■ To do ■
Below are the records; restate all of them exactly.

■ Extracted records ■

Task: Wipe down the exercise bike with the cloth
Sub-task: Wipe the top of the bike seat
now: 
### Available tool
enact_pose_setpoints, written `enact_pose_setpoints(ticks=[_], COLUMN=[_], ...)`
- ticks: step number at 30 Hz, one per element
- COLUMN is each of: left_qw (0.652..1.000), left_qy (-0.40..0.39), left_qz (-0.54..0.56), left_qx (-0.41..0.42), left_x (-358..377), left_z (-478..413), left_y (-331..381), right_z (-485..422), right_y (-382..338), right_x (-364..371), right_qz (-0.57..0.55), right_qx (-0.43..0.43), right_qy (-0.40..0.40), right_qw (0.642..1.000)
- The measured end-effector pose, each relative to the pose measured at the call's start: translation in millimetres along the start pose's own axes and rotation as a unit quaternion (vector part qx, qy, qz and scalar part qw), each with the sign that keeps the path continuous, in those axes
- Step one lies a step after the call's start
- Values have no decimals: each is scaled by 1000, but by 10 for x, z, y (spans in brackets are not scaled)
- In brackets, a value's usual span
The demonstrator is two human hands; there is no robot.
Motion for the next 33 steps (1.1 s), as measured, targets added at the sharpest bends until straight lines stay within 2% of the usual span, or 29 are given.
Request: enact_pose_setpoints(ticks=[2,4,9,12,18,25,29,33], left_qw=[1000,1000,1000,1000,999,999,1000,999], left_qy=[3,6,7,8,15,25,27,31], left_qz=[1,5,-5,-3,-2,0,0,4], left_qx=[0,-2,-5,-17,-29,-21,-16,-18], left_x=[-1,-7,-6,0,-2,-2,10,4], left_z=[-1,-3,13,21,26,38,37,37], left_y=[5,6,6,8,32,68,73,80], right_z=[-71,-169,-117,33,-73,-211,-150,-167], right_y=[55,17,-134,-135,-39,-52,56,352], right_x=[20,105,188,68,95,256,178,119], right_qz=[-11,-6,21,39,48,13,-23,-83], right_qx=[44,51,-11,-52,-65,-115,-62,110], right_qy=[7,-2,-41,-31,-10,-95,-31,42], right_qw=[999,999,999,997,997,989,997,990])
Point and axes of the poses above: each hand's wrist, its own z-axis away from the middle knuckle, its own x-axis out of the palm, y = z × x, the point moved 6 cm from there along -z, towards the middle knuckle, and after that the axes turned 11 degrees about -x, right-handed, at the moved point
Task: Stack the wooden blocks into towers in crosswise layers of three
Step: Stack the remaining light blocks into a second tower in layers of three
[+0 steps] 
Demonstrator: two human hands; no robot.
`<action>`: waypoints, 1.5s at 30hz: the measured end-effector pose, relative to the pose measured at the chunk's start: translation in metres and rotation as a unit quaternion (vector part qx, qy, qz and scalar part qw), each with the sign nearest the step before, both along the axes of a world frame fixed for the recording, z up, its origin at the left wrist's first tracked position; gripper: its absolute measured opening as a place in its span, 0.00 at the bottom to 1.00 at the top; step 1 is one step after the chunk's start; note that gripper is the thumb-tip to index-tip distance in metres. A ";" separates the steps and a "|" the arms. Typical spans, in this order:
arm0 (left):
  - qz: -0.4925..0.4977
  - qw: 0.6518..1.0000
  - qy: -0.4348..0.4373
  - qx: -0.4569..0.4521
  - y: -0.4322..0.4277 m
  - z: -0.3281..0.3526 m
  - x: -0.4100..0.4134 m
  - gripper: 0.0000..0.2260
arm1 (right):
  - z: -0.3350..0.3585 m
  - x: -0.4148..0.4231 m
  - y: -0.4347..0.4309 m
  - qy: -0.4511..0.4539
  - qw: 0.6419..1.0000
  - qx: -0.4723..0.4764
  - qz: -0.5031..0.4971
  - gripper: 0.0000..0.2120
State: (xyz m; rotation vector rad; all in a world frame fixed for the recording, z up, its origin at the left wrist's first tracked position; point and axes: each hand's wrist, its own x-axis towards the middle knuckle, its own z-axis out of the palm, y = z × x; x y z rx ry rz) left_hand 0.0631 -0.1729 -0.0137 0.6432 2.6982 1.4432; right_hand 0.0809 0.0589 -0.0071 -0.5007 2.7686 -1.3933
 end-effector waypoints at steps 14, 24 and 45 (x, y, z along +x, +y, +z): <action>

■ Result below ■
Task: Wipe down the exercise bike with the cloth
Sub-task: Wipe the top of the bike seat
now: 
### Available tool
enact_pose_setpoints, written `enact_pose_setpoints(ticks=[_], COLUMN=[_], ...)`
- ticks: step number at 30 Hz, one per element
- COLUMN is each of: left_qw (0.652..1.000), left_qy (-0.40..0.39), left_qz (-0.54..0.56), left_qx (-0.41..0.42), left_x (-358..377), left_z (-478..413), left_y (-331..381), right_z (-485..422), right_y (-382..338), right_x (-364..371), right_qz (-0.57..0.55), right_qx (-0.43..0.43), right_qy (-0.40..0.40), right_qw (0.642..1.000)
- The measured end-effector pose, each relative to the pose measured at the call's start: translation in millimetres along the start pose's own axes and rotation as a unit quaternion (vector part qx, qy, qz and scalar part qw), each with the sign that keeps the path continuous, in those axes
- Step one lies a step after the call's start
- Values have no decimals: each is scaled by 1000, but by 10 for x, z, y (spans in brackets are not scaled)
- In brackets, a value's usual span
The demonstrator is two human hands; there is no robot.
Motion for the next 33 steps (1.1 s), as measured, targets added at the sharpest bends until straight lines stay within 2% of the usual span, or 29 are given.
Request: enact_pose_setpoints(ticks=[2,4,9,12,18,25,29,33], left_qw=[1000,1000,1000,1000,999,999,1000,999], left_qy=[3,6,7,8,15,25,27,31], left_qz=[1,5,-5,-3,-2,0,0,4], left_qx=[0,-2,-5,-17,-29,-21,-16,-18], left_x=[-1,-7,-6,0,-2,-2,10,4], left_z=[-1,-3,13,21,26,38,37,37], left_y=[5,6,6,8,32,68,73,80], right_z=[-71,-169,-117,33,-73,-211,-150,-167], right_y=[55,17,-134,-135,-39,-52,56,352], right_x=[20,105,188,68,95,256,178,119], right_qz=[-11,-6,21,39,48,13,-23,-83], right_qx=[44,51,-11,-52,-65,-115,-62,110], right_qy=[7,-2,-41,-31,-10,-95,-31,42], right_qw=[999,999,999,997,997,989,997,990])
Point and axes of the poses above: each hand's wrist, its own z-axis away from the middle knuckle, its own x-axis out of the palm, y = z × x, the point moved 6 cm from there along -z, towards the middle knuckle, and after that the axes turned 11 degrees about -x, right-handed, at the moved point
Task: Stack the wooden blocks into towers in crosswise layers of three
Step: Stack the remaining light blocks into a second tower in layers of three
[+0 steps] 
Demonstrator: two human hands; no robot.
`<action>`: waypoints, 1.5s at 30hz: the measured end-effector pose, relative to the pose measured at the chunk's start: translation in metres and rotation as a unit quaternion (vector part qx, qy, qz and scalar part qw), each with the sign nearest the step before, both along the axes of a world frame fixed for the recording, z up, its origin at the left wrist's first tracked position; gripper: its absolute measured opening as a place in its span, 0.00 at the bottom to 1.00 at the top; step 1 is one step after the chunk's start; note that gripper is the thumb-tip to index-tip distance in metres. A ";" separates the steps and a "|" the arms. Typical spans, in this order:
arm0 (left):
  - qz: -0.4925..0.4977
  - qw: 0.6518..1.0000
  - qy: -0.4348..0.4373
  - qx: -0.4569..0.4521
  - y: -0.4322..0.4277 m
  - z: -0.3281..0.3526 m
  - x: -0.4100..0.4134 m
  - gripper: 0.0000..0.2260
arm1 (right):
  - z: -0.3350..0.3585 m
  - x: -0.4148..0.4231 m
  - y: -0.4347..0.4309 m
  - qy: -0.4511..0.4539
  - qw: 0.6419..1.0000
  - qx: -0.4723..0.4764
  - qz: -0.5031..0.4971
  - gripper: 0.0000..0.2120
State: (xyz m; rotation vector rad; all in a world frame fixed for the recording, z up, its origin at the left wrist's first tracked position; point and axes: each hand's wrist, its own x-axis towards the middle knuckle, its own z-axis out of the palm, y = z × x; x y z rx ry rz) left_hand 0.0631 -0.1729 -0.0137 0.6432 2.6982 1.4432; right_hand 0.0809 0.0589 -0.0071 -0.5007 2.7686 -1.3933
 end-effector waypoints at steps 14, 24 and 45 (x, y, z along +x, +y, +z): <action>

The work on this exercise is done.